The temple is framed in Lebanon, and set upon Sion: neither hammer nor axe was heard in that holy structure; there was nothing but noise in Lebanon, nothing in Sion but silence and peace. Whatever tumults are abroad, it is fit there should be all quietness and sweet concord in the church. O God, that the axes of schism, or the hammers of furious contentions, should be heard within thy sanctuary! Thine house is not built with blows, with blows it is beaten down. Oh knit the hearts of thy servants together in the unity of the Spirit and the bond of peace, that we may mind, and speak the same thing; that thou, who art the God of peace, mayest take pleasure to dwell under the quiet roof of our hearts!

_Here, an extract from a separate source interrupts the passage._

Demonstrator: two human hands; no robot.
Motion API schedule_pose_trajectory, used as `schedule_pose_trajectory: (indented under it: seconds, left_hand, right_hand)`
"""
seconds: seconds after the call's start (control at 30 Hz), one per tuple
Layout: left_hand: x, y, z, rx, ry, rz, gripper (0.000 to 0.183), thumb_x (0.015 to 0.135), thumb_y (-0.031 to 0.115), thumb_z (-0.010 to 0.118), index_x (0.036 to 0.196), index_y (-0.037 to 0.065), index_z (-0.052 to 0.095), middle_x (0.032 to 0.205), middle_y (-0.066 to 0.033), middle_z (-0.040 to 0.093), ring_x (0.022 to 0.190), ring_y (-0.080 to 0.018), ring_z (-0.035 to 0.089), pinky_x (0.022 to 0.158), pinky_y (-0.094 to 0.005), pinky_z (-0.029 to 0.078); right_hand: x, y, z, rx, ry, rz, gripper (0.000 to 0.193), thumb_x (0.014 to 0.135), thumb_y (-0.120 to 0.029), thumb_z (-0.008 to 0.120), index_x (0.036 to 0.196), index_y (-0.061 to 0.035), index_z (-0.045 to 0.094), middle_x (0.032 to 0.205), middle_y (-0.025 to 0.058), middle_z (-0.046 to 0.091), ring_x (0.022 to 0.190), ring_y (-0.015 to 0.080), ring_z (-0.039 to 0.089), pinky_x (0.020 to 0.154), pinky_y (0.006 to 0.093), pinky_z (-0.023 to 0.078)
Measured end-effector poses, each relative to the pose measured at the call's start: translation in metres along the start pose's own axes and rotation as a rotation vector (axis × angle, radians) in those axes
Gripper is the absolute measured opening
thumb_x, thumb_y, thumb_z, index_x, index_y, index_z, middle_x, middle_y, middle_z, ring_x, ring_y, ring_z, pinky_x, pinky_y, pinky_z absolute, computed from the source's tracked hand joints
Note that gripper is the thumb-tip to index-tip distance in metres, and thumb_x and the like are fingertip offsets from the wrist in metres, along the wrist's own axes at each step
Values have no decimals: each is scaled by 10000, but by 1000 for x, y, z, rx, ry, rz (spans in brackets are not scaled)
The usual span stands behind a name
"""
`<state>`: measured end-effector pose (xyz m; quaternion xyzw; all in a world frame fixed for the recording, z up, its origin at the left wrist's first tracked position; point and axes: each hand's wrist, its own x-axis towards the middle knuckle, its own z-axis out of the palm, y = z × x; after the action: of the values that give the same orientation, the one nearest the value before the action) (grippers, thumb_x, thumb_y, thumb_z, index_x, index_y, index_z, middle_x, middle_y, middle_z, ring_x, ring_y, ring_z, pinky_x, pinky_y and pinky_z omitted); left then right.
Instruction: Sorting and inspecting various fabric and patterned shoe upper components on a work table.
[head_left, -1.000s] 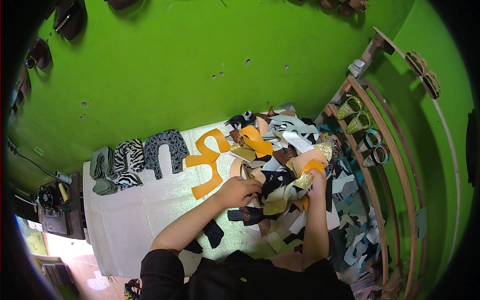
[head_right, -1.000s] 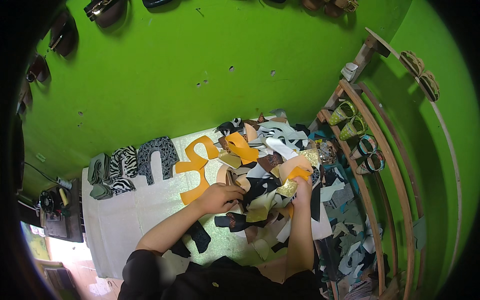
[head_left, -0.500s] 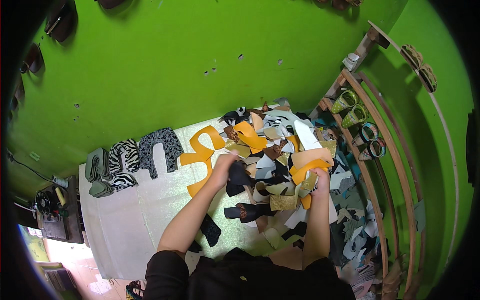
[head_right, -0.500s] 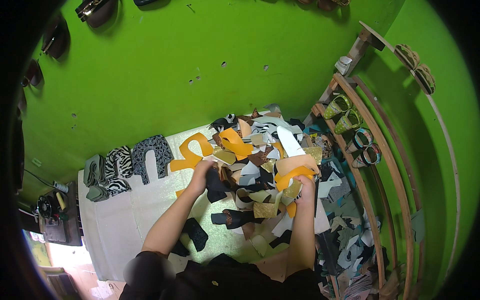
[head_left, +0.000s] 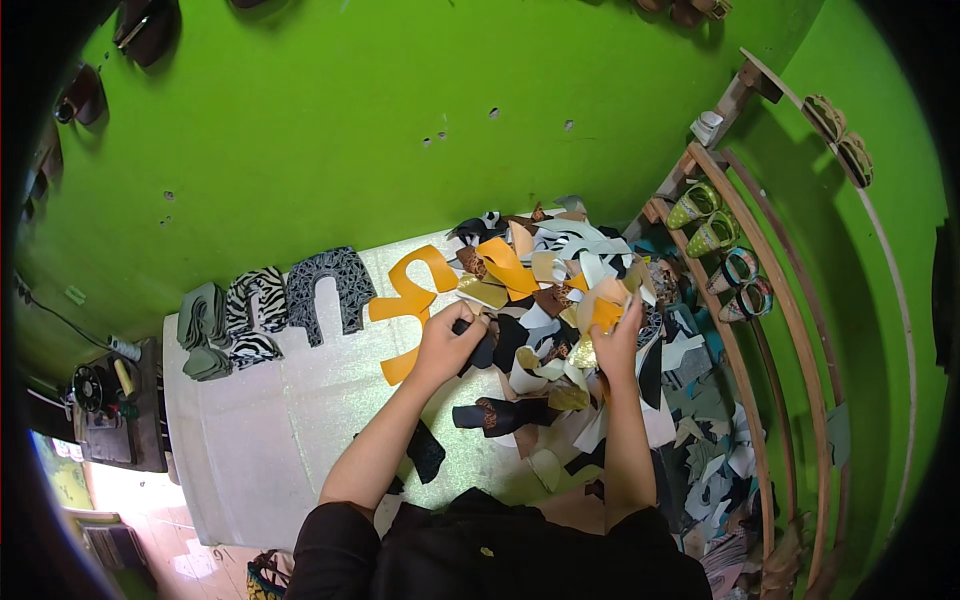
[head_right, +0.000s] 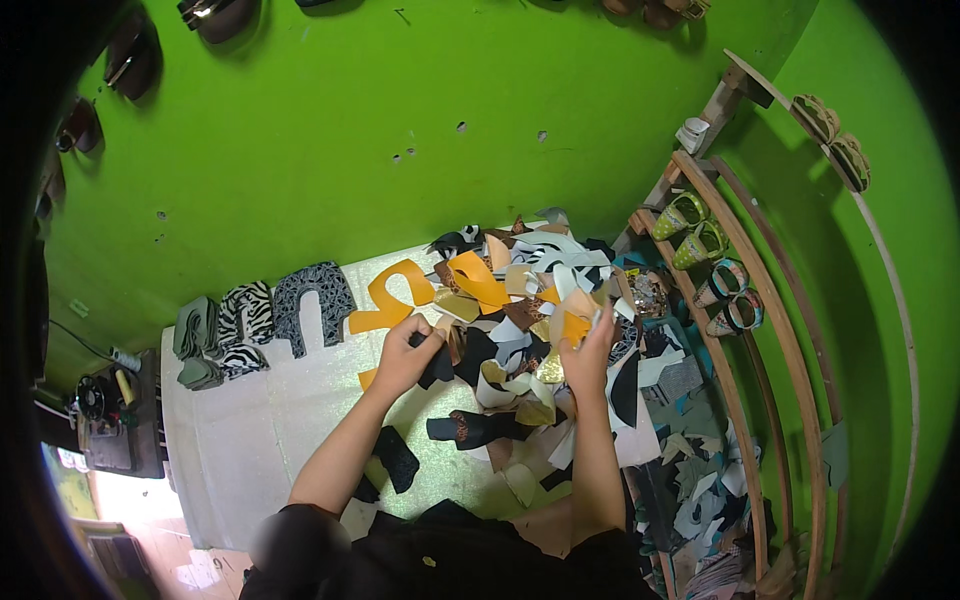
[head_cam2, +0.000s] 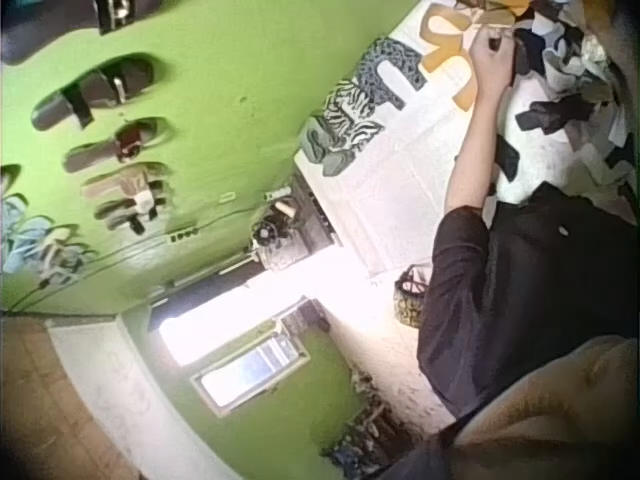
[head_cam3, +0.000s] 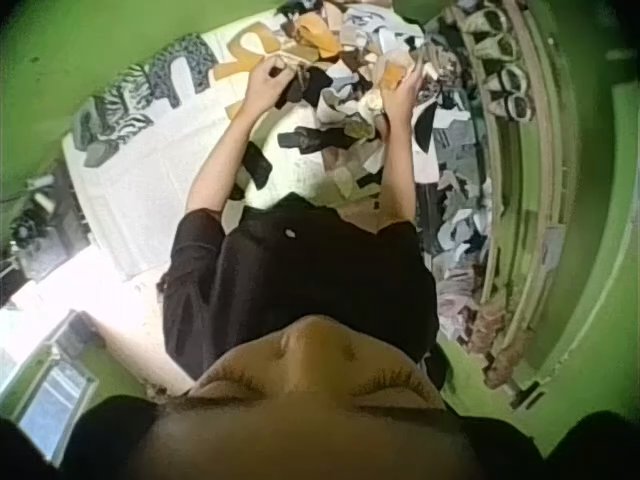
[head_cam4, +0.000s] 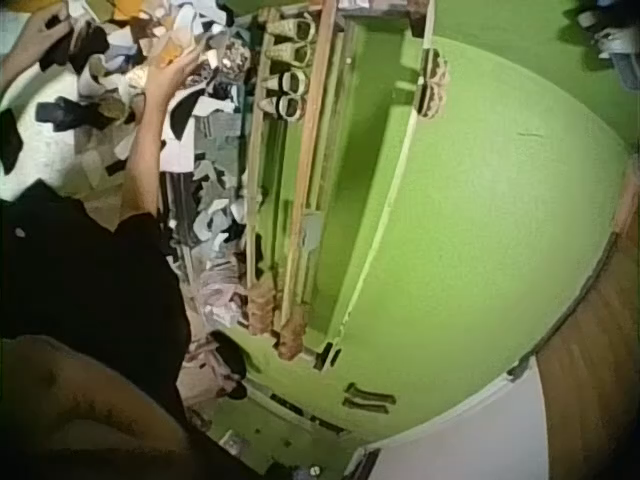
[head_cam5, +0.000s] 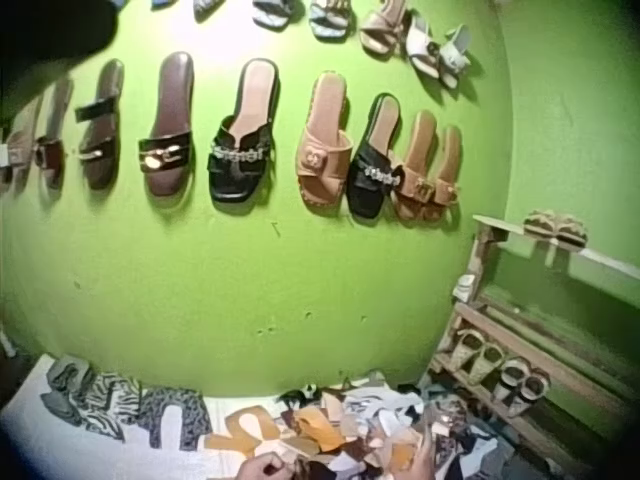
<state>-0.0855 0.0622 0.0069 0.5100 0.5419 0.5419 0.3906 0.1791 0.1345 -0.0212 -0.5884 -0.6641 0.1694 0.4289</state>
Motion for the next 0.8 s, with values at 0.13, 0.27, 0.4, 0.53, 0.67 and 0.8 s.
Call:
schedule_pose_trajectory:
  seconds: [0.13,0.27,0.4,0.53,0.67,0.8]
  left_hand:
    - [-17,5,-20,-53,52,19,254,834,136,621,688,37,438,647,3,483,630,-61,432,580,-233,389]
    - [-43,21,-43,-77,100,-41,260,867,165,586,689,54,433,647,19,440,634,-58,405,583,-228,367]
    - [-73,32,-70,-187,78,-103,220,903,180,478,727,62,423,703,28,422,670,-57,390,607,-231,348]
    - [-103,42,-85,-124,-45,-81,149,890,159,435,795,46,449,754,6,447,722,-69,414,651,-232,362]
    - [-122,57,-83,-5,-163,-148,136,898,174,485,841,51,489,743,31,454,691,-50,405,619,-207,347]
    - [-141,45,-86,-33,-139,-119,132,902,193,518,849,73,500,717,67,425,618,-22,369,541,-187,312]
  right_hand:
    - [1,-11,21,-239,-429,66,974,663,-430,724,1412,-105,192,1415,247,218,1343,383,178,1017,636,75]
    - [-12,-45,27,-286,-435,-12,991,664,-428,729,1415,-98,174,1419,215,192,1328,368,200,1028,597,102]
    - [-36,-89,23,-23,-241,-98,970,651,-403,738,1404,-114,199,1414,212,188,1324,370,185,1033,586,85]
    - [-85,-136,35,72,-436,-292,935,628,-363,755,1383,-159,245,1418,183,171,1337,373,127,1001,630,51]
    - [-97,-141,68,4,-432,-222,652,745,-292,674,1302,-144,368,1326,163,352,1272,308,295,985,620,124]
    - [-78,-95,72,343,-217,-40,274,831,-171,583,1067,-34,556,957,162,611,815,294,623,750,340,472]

Now is the foundation laid, and the walls rising, of · that glorious fabric, which all nations admired, and all times have celebrated; even those stones which were laid in the base of the building were not ragged and rude, but hewn and costly: the part that lies

covered with earth from the eyes of all beholders, is no less precious than those that are more conspicuous. God is not all for the eye, he pleaseth himself with the hidden value of the living stones of his spiritual temple. How many noble graces of his servants have been buried by obscurity; not discerned so much as by their own eyes; which yet as he gave, so he crowneth! Hypocrites regard nothing but show; God, nothing but truth.

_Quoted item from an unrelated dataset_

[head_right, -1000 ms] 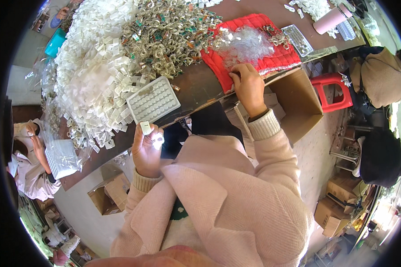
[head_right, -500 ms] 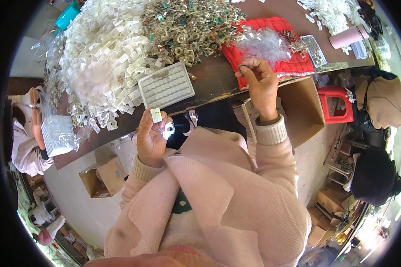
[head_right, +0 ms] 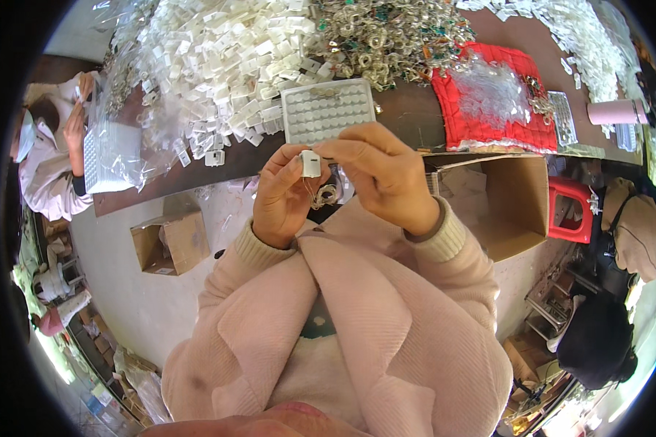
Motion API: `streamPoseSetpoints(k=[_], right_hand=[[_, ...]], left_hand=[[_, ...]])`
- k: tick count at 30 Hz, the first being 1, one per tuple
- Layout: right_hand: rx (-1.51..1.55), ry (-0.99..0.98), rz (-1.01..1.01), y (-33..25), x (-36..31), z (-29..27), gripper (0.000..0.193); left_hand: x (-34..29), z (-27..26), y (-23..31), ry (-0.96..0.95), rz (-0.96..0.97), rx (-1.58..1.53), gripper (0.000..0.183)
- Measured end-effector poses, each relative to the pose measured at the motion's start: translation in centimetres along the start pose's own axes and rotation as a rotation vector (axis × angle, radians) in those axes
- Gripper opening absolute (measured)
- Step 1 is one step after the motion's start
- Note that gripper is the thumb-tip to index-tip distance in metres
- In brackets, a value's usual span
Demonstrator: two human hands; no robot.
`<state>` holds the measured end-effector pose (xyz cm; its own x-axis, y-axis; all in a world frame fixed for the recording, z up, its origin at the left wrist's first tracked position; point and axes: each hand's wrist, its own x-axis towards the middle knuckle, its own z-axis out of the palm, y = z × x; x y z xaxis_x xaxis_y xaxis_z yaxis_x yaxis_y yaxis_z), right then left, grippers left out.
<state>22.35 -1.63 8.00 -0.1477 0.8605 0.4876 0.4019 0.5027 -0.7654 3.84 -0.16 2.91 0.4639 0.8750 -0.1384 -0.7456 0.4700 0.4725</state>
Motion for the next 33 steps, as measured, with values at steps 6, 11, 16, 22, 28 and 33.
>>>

The matter of so goodly a frame strives with the proportion, whether shall more excel: here was nothing but white marble without, nothing but cedar and gold within. Upon the hill of Sion stands that glittering and snowy pile, which both inviteth and dazzleth the eyes of passengers afar off; so much more precious within as cedar is better than stone, gold than cedar. No base thing goes to the making up of God's house. If Satan may have a dwelling, he cares not though he patch it up of the rubbish of stone, or rotten sticks, or dross of metals: God will admit of nothing that is not pure and exquisite; his church consists of none but the faithful, his habitation is no heart but the gracious.

The fashion was no other than that of the tabernacle; only this was more costly, more large, more fixed; God was the same that dwelt in both; he varied not; the same mystery was in both; only it was fit there should be a proportion betwixt the work and the builder. The tabernacle was erected in a popular estate, the temple in a monarchy; it was fit this should savour of the munificence of a king as that of the zeal of a multitude: that was erected in the flitting condition of Israel in the desert: this, in their settled residence in the promised land: it was fit therefore that should be framed for motion, this for rest. Both of them were distinguished into three remarkable divisions, whereof each was more noble, more reserved than other.